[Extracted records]
************

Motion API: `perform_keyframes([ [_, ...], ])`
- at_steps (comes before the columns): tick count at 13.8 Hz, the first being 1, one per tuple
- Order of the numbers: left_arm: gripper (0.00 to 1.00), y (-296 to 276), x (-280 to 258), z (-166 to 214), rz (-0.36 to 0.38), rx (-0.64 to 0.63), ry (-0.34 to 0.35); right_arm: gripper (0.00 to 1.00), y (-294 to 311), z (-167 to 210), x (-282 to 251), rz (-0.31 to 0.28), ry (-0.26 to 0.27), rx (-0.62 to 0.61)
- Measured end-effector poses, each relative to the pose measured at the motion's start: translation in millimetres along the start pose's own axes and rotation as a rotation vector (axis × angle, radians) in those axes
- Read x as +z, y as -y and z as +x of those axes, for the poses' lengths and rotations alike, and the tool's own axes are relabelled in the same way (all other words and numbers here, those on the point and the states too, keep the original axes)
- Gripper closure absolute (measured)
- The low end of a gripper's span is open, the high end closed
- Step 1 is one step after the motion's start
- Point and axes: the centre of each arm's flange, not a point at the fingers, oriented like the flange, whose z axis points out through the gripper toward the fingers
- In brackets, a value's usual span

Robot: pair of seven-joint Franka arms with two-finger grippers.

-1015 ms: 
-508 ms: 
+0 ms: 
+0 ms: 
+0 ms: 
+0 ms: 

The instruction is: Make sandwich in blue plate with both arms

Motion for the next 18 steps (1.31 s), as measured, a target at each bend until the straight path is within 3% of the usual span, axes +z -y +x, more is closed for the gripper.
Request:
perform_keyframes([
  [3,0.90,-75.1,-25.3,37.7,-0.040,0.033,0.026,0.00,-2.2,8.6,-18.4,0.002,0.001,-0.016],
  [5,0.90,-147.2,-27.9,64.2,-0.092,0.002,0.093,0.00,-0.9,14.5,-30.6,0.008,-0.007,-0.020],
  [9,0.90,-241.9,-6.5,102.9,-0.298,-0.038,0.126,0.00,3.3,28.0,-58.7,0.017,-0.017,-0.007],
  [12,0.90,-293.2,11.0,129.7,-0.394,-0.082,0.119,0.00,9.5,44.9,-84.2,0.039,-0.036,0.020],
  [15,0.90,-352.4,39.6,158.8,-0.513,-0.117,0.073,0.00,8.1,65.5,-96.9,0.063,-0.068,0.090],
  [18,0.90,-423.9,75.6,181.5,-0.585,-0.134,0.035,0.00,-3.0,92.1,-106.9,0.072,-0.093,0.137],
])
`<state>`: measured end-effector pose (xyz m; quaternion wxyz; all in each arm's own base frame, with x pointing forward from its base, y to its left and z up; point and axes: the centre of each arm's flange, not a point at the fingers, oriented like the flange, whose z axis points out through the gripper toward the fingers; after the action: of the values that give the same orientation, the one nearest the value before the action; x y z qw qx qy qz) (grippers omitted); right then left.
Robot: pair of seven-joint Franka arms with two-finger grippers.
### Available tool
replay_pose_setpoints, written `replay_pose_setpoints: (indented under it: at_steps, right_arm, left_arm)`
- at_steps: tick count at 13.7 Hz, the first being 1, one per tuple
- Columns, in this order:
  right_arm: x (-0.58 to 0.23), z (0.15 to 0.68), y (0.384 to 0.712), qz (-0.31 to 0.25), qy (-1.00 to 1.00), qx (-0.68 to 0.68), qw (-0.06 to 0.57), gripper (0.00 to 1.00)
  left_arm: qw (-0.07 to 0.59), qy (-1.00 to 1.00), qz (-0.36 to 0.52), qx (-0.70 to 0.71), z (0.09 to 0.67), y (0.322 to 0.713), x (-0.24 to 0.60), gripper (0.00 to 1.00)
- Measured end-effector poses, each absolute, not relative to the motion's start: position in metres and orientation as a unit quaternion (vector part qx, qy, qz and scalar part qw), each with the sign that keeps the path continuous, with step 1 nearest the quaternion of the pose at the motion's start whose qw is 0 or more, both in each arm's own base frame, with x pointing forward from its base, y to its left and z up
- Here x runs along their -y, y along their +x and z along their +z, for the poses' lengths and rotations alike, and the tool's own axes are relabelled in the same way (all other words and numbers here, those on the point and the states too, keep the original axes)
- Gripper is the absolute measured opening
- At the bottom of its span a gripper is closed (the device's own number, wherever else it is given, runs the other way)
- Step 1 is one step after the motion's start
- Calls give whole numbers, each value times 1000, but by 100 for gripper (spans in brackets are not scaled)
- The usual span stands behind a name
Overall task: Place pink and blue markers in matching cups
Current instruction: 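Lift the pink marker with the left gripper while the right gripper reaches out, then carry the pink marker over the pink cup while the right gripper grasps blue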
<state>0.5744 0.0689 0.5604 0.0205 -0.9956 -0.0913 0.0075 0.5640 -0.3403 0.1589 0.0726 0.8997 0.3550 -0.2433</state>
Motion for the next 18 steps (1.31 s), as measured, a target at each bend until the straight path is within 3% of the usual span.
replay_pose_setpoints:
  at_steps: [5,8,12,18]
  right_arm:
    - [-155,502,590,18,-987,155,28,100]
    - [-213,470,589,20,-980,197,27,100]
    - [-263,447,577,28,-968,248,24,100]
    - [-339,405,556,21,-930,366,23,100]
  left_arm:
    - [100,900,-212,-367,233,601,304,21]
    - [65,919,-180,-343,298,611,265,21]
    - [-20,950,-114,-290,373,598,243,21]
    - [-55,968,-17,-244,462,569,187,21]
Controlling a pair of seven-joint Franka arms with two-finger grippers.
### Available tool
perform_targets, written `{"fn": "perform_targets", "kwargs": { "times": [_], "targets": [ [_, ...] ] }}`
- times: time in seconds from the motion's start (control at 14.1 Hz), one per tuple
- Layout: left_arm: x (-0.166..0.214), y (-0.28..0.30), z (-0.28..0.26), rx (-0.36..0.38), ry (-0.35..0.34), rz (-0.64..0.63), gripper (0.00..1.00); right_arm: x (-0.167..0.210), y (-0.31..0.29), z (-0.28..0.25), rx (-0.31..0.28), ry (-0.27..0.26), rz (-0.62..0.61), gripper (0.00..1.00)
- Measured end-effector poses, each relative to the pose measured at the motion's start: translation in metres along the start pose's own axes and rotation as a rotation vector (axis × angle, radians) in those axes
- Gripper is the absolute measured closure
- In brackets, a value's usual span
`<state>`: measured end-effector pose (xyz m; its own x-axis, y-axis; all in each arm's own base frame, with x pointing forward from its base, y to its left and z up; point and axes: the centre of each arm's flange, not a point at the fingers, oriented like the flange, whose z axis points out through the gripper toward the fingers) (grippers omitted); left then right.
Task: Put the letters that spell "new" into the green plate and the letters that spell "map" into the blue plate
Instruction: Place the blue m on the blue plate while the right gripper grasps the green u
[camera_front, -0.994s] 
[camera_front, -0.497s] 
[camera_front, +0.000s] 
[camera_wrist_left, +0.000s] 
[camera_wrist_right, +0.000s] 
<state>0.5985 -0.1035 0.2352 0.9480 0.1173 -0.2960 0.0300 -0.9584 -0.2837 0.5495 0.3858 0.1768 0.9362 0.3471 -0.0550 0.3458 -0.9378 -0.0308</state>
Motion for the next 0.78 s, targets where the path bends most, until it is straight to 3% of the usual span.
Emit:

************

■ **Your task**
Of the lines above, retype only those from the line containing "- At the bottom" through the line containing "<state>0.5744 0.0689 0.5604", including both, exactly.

■ **Expected answer**
- At the bottom of its span a gripper is closed (the device's own number, wherever else it is given, runs the other way)
- Step 1 is one step after the motion's start
- Calls give whole numbers, each value times 1000, but by 100 for gripper (spans in brackets are not scaled)
- The usual span stands behind a name
Overall task: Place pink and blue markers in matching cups
Current instruction: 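Lift the pink marker with the left gripper while the right gripper reaches out, then carry the pink marker over the pink cup while the right gripper grasps blue
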<state>0.5744 0.0689 0.5604 0.0205 -0.9956 -0.0913 0.0075 0.5640 -0.3403 0.1589 0.0726 0.8997 0.3550 -0.2433</state>

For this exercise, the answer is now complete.